Lady Ginger was wearing watered black satin crusted with jet beads. Her silver plait was wound up on the top of her head and rubies as big as marbles hung from her ear lobes. Her knees were covered in a thick fur rug, not that she needed it. The carriage was as warm and stifling as her room at The Palace.
‘Fitzpatrick tells me you are a natural. He tells me that your performance tonight will be a sensation.’
I picked at a nail and nodded. ‘I . . . I’ve worked hard at it, Lady. The moves came easy and I’m not frightened of the heights.’
‘So I understand.’ She paused for a moment and when she spoke again her voice was crisp as old leaves. ‘I trust you have not forgotten why you are doing this?’

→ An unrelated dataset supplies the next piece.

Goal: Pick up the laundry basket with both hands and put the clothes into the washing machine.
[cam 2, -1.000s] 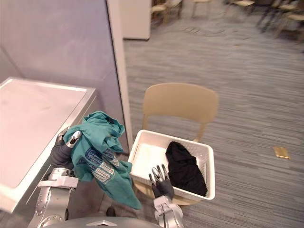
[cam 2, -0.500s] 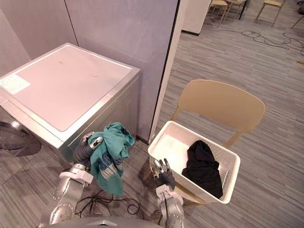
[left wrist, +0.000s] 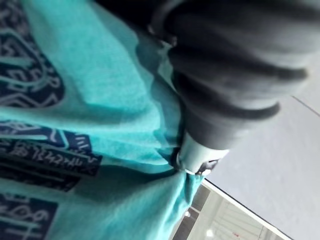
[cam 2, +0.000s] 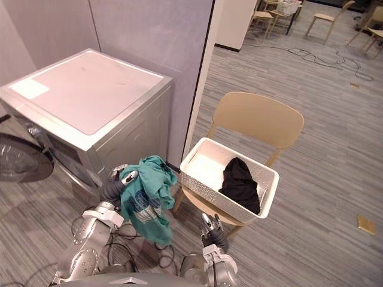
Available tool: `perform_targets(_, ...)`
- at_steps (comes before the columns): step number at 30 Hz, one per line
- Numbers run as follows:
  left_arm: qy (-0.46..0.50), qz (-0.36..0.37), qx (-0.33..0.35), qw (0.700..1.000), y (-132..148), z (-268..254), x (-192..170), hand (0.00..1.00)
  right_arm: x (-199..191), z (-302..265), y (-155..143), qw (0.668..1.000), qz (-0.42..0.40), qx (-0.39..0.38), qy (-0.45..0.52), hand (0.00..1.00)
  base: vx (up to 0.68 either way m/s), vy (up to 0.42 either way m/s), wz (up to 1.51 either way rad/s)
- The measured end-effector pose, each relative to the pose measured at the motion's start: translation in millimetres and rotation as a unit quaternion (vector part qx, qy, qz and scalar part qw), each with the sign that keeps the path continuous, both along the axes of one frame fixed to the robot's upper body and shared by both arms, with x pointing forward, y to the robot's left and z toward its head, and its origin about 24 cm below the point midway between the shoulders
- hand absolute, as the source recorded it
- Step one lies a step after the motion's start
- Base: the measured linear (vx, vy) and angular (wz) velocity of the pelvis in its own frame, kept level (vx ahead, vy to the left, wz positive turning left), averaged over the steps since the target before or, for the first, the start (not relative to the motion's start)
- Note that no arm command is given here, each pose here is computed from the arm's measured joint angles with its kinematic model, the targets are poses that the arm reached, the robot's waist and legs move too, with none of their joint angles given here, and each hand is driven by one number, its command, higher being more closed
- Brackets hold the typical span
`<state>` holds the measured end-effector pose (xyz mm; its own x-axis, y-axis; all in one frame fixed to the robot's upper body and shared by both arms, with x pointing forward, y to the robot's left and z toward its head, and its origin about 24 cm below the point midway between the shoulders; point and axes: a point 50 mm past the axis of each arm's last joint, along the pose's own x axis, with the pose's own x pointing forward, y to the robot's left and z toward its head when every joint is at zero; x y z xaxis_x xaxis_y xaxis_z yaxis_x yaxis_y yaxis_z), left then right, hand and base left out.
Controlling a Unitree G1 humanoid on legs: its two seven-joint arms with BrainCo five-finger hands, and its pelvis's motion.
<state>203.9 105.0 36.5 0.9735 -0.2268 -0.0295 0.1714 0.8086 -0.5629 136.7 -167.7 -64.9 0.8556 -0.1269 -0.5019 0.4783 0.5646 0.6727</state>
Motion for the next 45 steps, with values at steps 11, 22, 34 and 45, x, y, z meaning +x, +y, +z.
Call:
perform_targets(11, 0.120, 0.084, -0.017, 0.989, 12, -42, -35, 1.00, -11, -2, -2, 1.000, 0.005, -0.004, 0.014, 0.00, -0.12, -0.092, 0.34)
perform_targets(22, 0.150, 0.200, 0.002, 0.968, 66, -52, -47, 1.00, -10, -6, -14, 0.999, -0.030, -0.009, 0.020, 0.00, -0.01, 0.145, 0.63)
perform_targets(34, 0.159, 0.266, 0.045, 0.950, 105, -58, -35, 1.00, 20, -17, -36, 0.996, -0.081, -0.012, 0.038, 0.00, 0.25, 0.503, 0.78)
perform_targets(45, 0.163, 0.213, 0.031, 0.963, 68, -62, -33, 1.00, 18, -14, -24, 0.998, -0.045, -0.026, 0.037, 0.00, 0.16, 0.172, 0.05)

I looked up and stared direct into her face. She had a lot of rouge on her cheeks and today her black lips were painted red like the rubies.
‘No, I couldn’t do that. Lady Ginger, please, my brother . . . I have to know. Is he . . . that it to say, where is . . .’
‘Silence!’ She raised a hand and the bangles on her arms clattered down into the lace at her elbow. ‘That is precisely why I have come to see you – to remind you.’
Despite the cold, I could feel my naked back prickle with moisture against the leather of the seat as she continued. ‘I do not want you to fly away with the idea that you are anything more than my employee. Even if your performance this evening makes you the talk of London, that is nothing to you, or to me. Do you understand?’
I was silent as she went on. ‘Martha Lidgate is missing from The Comet. She hasn’t been seen for nine days now. At this rate every girl I run in Paradise will be a memory within a year. So, do you see, Miss Peck, I don’t want your head turned tonight. I want you to sing a pretty song, show that pretty body and titillate the punters with the possibility of your pretty death – but, most of all I want you to keep your wits about you, watch the theatre and tell Fitzpatrick what you see. You will have an unparalleled view of every corner of the hall.’
She broke off to cough, dabbing her mouth with a coloured silk square. She settled back, drew up the fur and licked her lips. Now that the red had rubbed off I could see they were stained black.
‘If you survive the week without a safety net we will move you and your cage to The Carnival and then to The Comet.’
‘But what about Joey?’ I blurted. ‘You promised. How do I know you aren’t lying to me? If he’s really alive, like you say, why can’t I see him? At least give me something to show he’s alive – a letter, he writes a lovely hand, I’d know that anywhere.’
Lady Ginger laughed and coughed again.
‘How touching. When you have completed your service, we will consider his . . . situation. But be assured, Miss Peck, that unless you satisfy me, you will never see him again. Now go. Fitzpatrick tells me that the doors will only be opened tonight once you are in position. Apparently there’s quite a crowd gathered in the street already. Fitzpatrick!’
She rapped on the side of the carriage. The door opened to reveal Fitzy shivering in the snow.
‘About time, so it is. My trinkets are like ball bearings. Come on then, Kitty, there’s a cage waiting for you.’
I made to pull the stinking coat back over my shoulders, but just as I turned to wrap it round me Lady Ginger leaned forward, swift as a greased adder, and plucked Lucca’s little broken wings from the bodice.
‘Shabby and pointless,’ she smiled, crushing up the feathers and plaster in her heavily ringed hands. ‘Take her.’
Fitzy bent forward and scooped me off the seat. The carriage rocked again and the horses spooked about, eager to be on the move. As he lifted me out I looked down at the feathers scattered around the bottom of Lady Ginger’s fur. It looked like a cat had been there with a pigeon. The angel wings Lucca had made for me and for Joey were damaged beyond repair.
The door slammed like a trap and the lascar on the box above us cracked a whip over the heads of the horses. Lady Ginger’s carriage rolled off into the snow and Fitzy swore and grumbled as he trudged back into the alleyway to deliver me to my cage.